The past forty years or more have seen huge progress in tackling global poverty (http://hdr.undp.org/en/data/trends/ & http://www.youtube.com/watch?v=jbkSRLYSojo).  This has overwhelmingly been driven by the policy choices developing nations have made to grow their economies and what they have chosen to do with the wealth generated as a result.  However, all this progress is now in danger of going backwards.  On multiple fronts (land, food, fresh water, climate change, deforestation, biodiversity loss etc.) we are over consuming the natural resource base of the planet with potentially disastrous consequences (http://www.youtube.com/watch?v=QkkKZgKmdP4).  The same global economic system which has driven so much progress in tackling poverty is also driving this over consumption (http://vimeo.com/39048998).  We are heading towards a cliff.

The choice – collapse or a green global economy

A growing number of historians, environmentalists and economists point to civilisations which have collapsed in the past and conclude that this has primarily happened when those civilisations over consume their natural resources (Jared Diamond, Collapse, 2005; Ian Morris, Why the West Rules – For Now, 2010).  They warn that we now have a global civilisation and face this challenge at a global level.  We are at an incredible pivot point in human history, we either continue as we currently are resulting in a global collapse (mass starvation, marginal land turning to desert, mass migration, war, economic collapse and the death of billions) or we figure out a way to shift to a green environmentally sustainable global economy that keeps the benefits of poverty reduction but loses the down side of over consumption of natural resources.  The science indicates that we are now right up against these natural planetary boundaries, and so it will literally be this generation that faces that choice and will make that decision.
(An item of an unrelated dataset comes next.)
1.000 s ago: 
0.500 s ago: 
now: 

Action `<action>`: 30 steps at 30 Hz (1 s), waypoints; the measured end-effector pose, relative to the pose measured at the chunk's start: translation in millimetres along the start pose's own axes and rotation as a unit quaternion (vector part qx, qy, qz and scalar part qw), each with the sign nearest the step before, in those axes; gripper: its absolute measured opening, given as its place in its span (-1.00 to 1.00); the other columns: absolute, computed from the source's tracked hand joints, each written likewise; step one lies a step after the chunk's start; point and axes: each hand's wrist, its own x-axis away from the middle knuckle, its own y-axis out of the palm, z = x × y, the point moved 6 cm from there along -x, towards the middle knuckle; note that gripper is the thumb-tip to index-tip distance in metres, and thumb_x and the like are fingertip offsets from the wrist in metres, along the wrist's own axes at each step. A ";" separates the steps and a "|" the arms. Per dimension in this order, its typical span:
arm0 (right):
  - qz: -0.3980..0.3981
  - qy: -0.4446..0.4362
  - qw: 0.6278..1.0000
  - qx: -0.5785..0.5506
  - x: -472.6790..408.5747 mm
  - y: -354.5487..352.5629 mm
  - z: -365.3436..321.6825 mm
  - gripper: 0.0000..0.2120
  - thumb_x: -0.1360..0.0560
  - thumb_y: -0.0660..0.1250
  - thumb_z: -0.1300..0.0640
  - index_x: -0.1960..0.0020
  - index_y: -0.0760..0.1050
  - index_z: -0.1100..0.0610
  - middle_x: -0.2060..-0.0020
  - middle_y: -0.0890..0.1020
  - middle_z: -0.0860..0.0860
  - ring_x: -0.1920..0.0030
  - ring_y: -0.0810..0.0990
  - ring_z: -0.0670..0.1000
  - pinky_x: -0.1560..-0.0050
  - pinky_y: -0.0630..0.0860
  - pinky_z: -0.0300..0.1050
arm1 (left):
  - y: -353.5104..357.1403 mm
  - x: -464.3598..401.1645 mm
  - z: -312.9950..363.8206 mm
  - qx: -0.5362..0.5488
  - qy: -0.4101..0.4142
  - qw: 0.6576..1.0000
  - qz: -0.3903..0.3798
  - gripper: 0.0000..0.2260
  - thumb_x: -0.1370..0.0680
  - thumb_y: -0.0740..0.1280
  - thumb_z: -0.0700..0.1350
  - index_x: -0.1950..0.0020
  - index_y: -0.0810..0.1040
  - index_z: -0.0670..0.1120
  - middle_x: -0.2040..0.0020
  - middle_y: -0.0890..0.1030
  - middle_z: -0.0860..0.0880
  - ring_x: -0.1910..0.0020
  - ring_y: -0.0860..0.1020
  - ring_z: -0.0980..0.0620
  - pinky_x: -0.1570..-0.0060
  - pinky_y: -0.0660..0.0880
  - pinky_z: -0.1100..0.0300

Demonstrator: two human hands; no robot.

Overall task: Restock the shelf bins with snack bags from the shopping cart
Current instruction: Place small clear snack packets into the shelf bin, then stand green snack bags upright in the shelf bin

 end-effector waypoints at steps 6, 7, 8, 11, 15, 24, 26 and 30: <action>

What does the Church have to say?

A growing number of politicians, business leaders, academics, NGOs, think tanks, scientists, environmentalists and economists are recognising this challenge and beginning to wrestle with what that environmentally sustainable green global economy might look like.  It dominated much of the discussions at the recent UN Rio Earth Summit (http://www.earthsummit2012.org/).  All of this is taking place during the present climate of unprecedented global financial upheaval.  Should the Church have a voice in this critical debate of our time?  What is a coherent, Biblical, theologically grounded and economically realistic vision for the global green economy we would like to see?  What does the Church have to say about the issues of materialism, stewardship, greed and consumerism that are so bound up in answering this question?  Do we have a positive vision that will be a witness to the world?  Do we have an economic vision that others will want to buy into, one that lifts the poor out of poverty without destroying the planet?  How do we begin to prayerfully explore this and develop it together?